1.1 Glossary

This document uses the following terms:

access URL: An internal Uniform Resource Locator (URL) that is used by a crawler to identify and gain access to an item.

anchor content source: A content source that is used to import the anchor text from links between items into the full-text index catalog.

anchor crawl: A process in which anchor text from links between items is added to a full-text index catalog.

authority hops: The number of site levels to be navigated from a start address to a specific item.

base64 encoding: A binary-to-text encoding scheme whereby an arbitrary sequence of bytes is converted to a sequence of printable ASCII characters, as described in [RFC4648].

binary large object (BLOB): A discrete packet of data that is stored in a database and is treated as a sequence of uninterpreted bytes.

Business Data Connectivity (BDC): A shared service that stores information about business application data that exists outside a server farm. It can be used to display business data in lists, Web Parts, search results, user profiles, and custom applications. Previously referred to as Business Data Catalog.

certificate: When referring to X.509v3 certificates, that information consists of a public key, a distinguished name (DN) of some entity assumed to have control over the private key corresponding to the public key in the certificate, and some number of other attributes and extensions assumed to relate to the entity thus referenced. Other forms of certificates can bind other pieces of information.

content source: A set of options for specifying the type of content to be crawled and the start addresses for the content to be indexed. A content source is defined by the protocol handler that is used to access specific systems, such as SharePoint sites, file systems, and external websites. A content source can contain up to 500 start addresses.

cookie: A small data file that is stored on a user's computer and carries state information between participating protocol servers and protocol clients.

crawl: The process of traversing a URL space to acquire items to record in a search catalog.

crawl account: A user account that has access to all of the content that is traversed by a crawl component.

crawl mapping: A mapping that associates an access URL, which is used to obtain an item from a content source, and a display URL, which is the address of the item.

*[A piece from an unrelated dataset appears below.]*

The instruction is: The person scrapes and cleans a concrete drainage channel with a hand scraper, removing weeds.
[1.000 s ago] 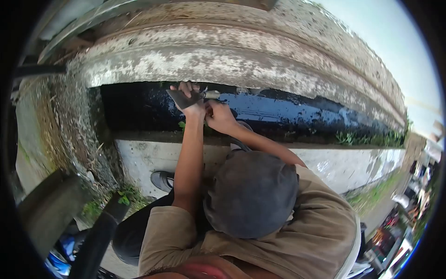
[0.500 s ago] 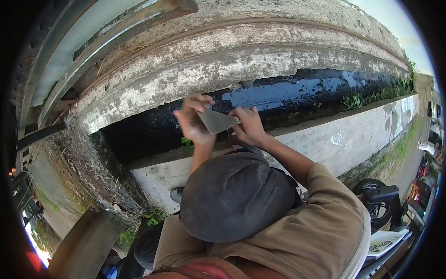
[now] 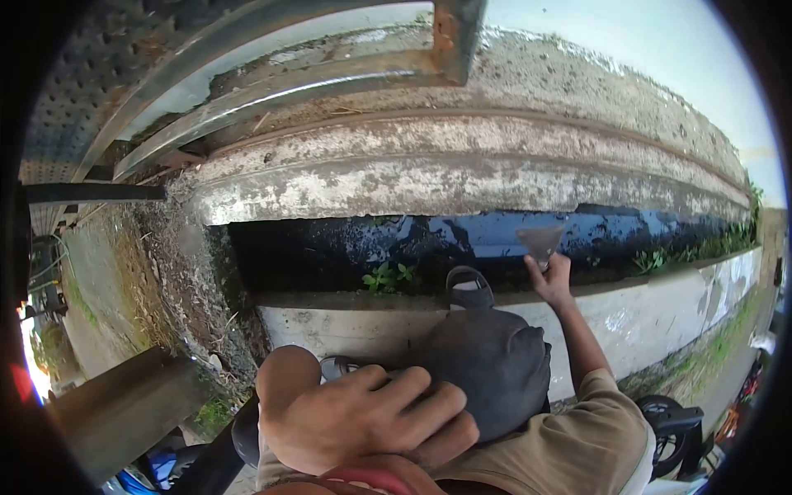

crawl queue: A data structure that stores the list of items to crawl next.

crawl rule: A set of preferences that applies to a specific URL or range of URLs. A crawl rule can be used to include or exclude items in a crawl and to specify the content access account to use when crawling that URL or range of URLs.

crawler: A process that browses and indexes content from a content source.

delete crawl: A process that is started automatically after a content source or start address deletion occurs and removes associated items from a search catalog.

display URL: The URL that is displayed on a search results page for each search result. This can be different than an access URL. See also access URL.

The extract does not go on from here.